__ACTIVITY__:
Below are lines of data, and only some are wanted. Please repeat exactly those from the line that has "red button at" through the line that has "top conduit at".

━━━━━ RECORDS FOR PROCESSING ━━━━━

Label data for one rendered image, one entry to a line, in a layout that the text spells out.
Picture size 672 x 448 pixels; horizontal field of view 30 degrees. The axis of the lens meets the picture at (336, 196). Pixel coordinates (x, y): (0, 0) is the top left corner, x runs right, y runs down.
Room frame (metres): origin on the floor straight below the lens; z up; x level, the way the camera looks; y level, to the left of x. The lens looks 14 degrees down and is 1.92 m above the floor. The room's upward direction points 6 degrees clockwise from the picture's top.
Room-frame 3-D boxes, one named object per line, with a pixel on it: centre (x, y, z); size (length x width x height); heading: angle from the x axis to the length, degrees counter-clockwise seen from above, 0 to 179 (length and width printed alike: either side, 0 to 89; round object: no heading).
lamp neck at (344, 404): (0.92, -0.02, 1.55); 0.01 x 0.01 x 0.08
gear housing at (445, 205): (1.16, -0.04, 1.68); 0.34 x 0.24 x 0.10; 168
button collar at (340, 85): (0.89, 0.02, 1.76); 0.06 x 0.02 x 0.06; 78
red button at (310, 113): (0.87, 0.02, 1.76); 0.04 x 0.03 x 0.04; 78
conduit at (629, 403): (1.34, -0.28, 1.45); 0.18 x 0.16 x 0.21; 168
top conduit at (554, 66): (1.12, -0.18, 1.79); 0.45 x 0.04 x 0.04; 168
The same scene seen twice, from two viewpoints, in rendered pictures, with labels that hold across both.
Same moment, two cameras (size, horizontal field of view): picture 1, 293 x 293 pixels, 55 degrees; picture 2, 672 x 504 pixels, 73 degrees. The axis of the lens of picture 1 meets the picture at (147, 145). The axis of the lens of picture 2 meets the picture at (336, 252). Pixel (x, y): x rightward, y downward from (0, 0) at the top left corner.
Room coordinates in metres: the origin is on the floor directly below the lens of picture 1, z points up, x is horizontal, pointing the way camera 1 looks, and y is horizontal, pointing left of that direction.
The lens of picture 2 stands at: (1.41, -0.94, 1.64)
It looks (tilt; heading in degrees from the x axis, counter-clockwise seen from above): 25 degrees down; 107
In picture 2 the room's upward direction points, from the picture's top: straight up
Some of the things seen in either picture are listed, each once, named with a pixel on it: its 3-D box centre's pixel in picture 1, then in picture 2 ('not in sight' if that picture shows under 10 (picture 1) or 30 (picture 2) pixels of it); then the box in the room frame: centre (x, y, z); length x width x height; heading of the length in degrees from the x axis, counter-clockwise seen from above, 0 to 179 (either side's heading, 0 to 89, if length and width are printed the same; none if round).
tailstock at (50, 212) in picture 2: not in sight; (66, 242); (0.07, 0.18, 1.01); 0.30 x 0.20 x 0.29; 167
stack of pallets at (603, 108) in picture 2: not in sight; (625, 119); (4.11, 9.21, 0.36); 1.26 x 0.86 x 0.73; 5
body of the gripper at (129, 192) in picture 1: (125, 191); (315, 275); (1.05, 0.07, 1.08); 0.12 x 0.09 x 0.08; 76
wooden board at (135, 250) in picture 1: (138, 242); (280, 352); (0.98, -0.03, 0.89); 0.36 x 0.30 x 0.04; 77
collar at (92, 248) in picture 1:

━━━━━

__ANSWER SPACE__:
red button at (310, 113): (0.87, 0.02, 1.76); 0.04 x 0.03 x 0.04; 78
conduit at (629, 403): (1.34, -0.28, 1.45); 0.18 x 0.16 x 0.21; 168
top conduit at (554, 66): (1.12, -0.18, 1.79); 0.45 x 0.04 x 0.04; 168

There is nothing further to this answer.